ESPETACULARIZAÇÃO DO PROCESSO PENAL E A CONTAMINAÇÃO DO JUIZ PENAL:
NOTAS SOBRE COMO PRESERVAR O PAPEL CONTRAMAJORITÁRIO DO PODER JUDICIÁRIO
DOI:
https://doi.org/10.22478/ufpb.2358-4351.2026v5n1.75816Palavras-chave:
Imparcialidade. Mídia. Garantismo penal. Função contramajoritária.Resumo
O presente artigo analisa a crescente influência da mídia na condução do processo penal brasileiro, com especial atenção à sua capacidade de comprometer a imparcialidade judicial e enfraquecer garantias fundamentais asseguradas pelo Estado Democrático de Direito. A pesquisa utiliza abordagem qualitativa e utilizando do método indutivo para realizar o exame interdisciplinar de casos paradigmáticos, como o Caso Escola Base para investigar a contaminação do processo penal pela espetacularização midiática.

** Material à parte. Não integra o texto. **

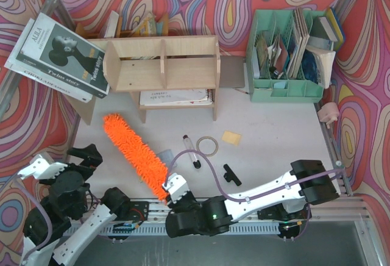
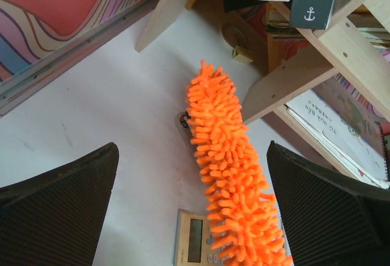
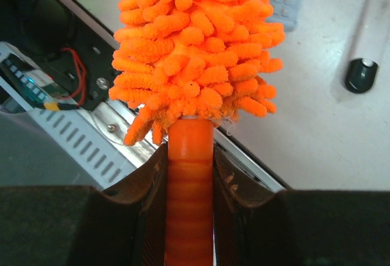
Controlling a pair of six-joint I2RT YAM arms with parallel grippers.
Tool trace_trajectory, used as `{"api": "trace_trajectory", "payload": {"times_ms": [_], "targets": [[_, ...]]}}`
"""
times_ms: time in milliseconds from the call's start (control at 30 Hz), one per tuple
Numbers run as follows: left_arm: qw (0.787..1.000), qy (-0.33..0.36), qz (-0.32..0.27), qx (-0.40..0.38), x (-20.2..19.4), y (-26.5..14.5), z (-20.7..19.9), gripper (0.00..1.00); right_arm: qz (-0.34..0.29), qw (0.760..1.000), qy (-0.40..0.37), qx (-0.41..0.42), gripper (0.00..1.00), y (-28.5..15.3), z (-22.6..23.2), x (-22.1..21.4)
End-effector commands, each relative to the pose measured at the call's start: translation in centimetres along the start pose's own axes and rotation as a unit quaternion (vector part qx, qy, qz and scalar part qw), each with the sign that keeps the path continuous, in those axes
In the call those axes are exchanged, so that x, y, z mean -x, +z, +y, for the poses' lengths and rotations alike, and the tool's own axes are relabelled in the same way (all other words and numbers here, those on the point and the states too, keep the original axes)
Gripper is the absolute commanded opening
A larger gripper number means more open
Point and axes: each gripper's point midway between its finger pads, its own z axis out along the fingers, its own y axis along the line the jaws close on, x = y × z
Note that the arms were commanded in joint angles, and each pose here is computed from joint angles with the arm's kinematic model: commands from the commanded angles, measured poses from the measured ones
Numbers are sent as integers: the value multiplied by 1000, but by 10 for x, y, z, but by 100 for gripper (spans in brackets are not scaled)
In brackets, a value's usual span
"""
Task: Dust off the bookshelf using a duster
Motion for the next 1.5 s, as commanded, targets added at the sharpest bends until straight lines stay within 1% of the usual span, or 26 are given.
{"api": "trace_trajectory", "payload": {"times_ms": [0, 200, 400, 567, 700, 833, 933, 1033, 1200, 1367, 1467], "targets": [[1000, -2, -16, 20, 0, 1, 14, 98, -52, 998, 42, 18, 0, 11, 22, 51], [999, -6, -21, 27, 2, 1, 17, 98, -75, 993, 94, -20, 0, 43, 8, 87], [999, -17, -29, 32, 4, 0, 23, 98, -107, 987, 115, -20, 0, 62, 25, 113], [999, -19, -31, 32, 4, 0, 24, 98, -122, 985, 120, -14, 0, 72, 38, 123], [999, -12, -26, 31, 3, 0, 21, 98, -138, 985, 103, 20, 0, 81, 60, 134], [999, -9, -27, 34, 3, 1, 21, 98, -139, 986, 86, 44, 0, 94, 83, 141], [999, -13, -29, 34, 4, 0, 23, 98, -141, 986, 80, 49, 0, 102, 89, 145], [999, -16, -30, 33, 4, 0, 23, 98, -142, 985, 88, 30, 0, 105, 83, 145], [999, -13, -28, 33, 3, 0, 22, 98, -162, 976, 144, -26, 0, 87, 42, 145], [999, -12, -27, 33, 3, 1, 21, 98, -179, 966, 183, -26, 0, 73, 25, 147], [999, -11, -27, 33, 3, 1, 21, 98, -177, 968, 178, -8, 0, 75, 34, 146]]}}
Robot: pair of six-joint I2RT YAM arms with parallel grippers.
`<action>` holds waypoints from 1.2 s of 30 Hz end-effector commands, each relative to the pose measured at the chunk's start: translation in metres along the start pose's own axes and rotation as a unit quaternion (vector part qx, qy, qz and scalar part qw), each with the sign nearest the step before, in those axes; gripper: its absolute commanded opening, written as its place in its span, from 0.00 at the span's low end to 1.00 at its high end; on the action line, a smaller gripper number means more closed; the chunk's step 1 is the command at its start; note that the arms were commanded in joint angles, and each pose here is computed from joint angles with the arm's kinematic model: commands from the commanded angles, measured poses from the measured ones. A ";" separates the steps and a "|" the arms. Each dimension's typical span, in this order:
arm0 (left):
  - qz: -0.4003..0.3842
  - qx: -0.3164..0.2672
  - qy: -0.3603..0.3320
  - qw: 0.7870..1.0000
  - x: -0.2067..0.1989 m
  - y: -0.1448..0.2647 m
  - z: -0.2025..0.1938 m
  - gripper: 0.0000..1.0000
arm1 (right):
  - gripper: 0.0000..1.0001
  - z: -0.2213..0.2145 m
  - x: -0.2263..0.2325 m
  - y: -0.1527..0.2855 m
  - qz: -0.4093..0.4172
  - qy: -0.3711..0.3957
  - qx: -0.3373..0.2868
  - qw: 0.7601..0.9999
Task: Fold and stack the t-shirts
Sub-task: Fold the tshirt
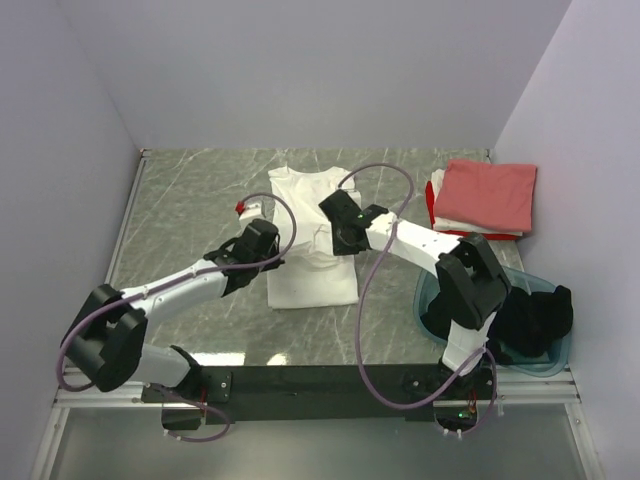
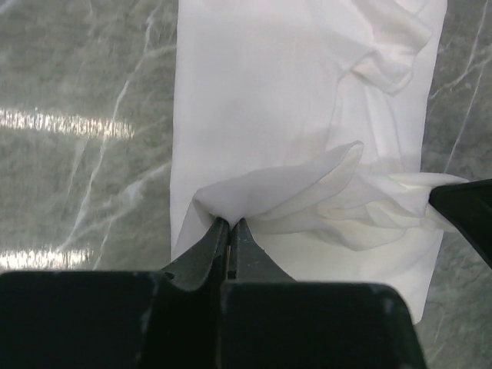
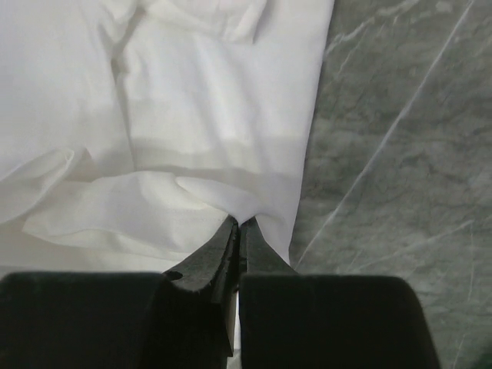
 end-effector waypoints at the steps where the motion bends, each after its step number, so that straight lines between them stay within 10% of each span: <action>1: -0.043 -0.033 -0.006 0.999 -0.019 -0.010 0.031 0.00 | 0.00 0.027 -0.002 -0.002 0.005 0.003 -0.021 1.000; 27: -0.019 -0.033 -0.040 0.998 -0.009 -0.084 0.052 0.02 | 0.00 0.064 -0.015 -0.042 0.004 -0.012 -0.005 1.000; 36: -0.005 -0.078 -0.022 0.997 -0.019 -0.065 0.084 0.78 | 0.46 0.079 -0.022 -0.003 0.010 -0.015 -0.041 0.999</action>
Point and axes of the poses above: each gripper's point midway between its finger pads, its own y axis back along the fingers, its own x axis along the line the jaws close on, z = x × y, the point moved 7 cm from there along y, back along the fingers, and after that the axes turned 2 degrees about y, right-handed, at the moved point
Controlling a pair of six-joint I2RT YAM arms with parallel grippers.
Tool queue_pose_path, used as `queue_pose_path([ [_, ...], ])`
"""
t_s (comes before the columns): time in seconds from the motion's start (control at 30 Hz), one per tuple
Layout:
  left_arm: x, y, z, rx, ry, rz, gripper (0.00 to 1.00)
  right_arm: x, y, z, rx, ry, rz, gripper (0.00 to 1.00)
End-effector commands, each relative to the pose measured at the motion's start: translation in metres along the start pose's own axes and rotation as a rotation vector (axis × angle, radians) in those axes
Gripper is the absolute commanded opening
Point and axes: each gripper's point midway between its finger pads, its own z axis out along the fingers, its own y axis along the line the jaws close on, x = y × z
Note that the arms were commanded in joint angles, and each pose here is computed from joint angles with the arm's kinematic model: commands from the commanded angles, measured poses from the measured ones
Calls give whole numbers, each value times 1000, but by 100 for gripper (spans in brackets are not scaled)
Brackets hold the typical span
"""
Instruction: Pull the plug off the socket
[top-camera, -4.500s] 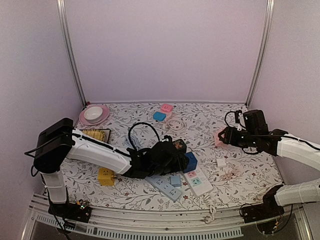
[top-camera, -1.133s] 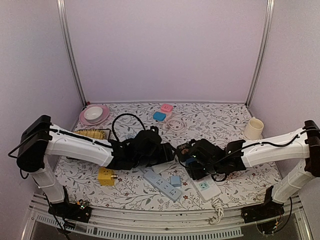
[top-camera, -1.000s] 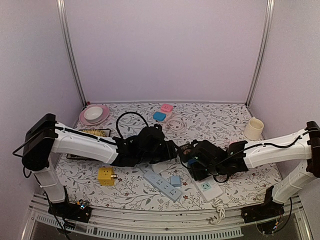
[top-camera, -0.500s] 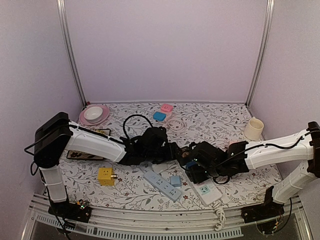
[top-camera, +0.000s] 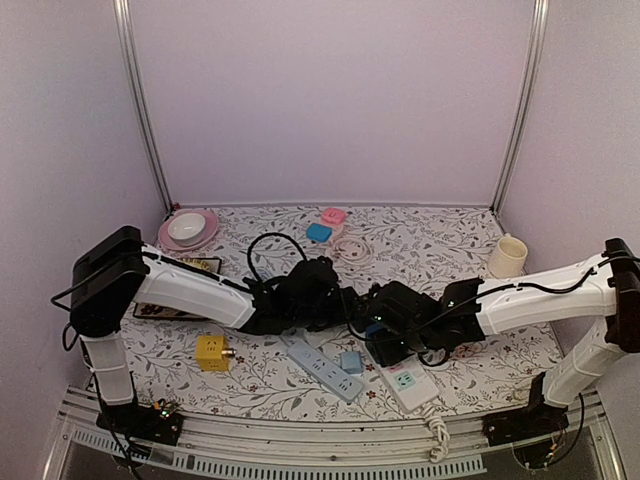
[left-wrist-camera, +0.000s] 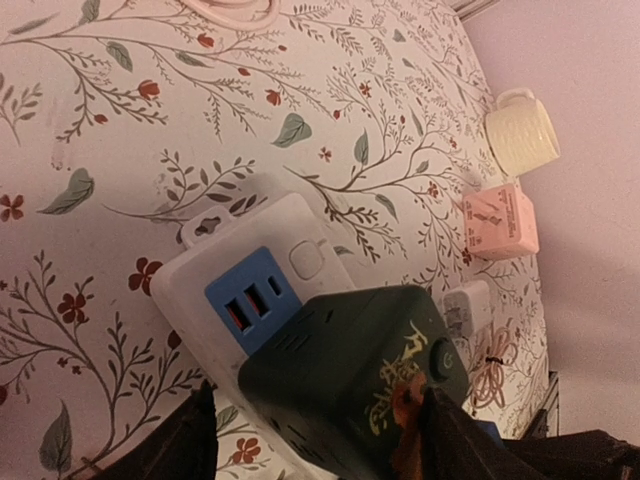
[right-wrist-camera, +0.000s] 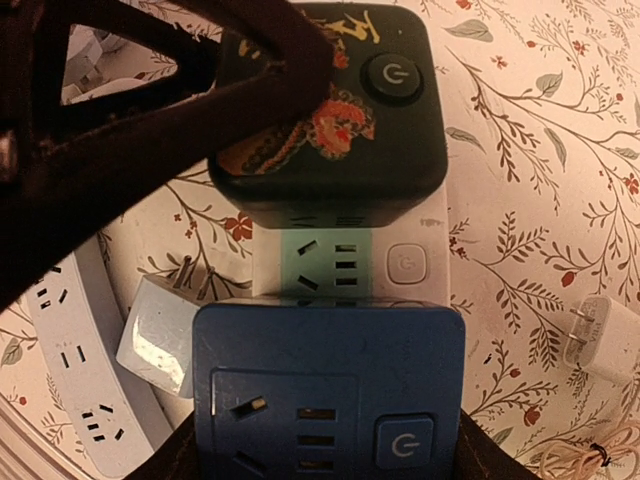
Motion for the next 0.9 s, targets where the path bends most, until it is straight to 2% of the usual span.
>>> queue_pose_path([
  [0.0,41,51,20,-173,101,30,70,-46,13,-18,-8,-141,10,29],
  [0.57,56,73,26,-234,131,21,70,-79,12,-35,-30,-207,8,29],
  [0.87,56,75,22,-233,126,15,70,-82,-4,-50,-44,-230,38,29],
])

Partindo da leitura freudiana das pulsões humanas, busca-se compreender como a cultura midiática contemporânea mercantiliza a violência e a transforma em produto de consumo, afetando profundamente a opinião pública e, por consequência, a atuação do juiz penal. A pesquisa evidencia que o ambiente de espetacularização, típico da pós-democracia, contribui para a relativização de princípios como a presunção de inocência, do contraditório e da ampla defesa, contaminando o processo penal com expectativas punitivistas majoritárias. Diante disso, propõe-se uma reafirmação da função contramajoritária do Judiciário e a adoção do garantismo penal como mecanismo de contenção do arbítrio e preservação da imparcialidade judicial. Ao final, conclui-se que resistir à lógica do espetáculo e assegurar o julgamento conforme os marcos constitucionais não é apenas uma exigência jurídica, mas um imperativo ético-democrático.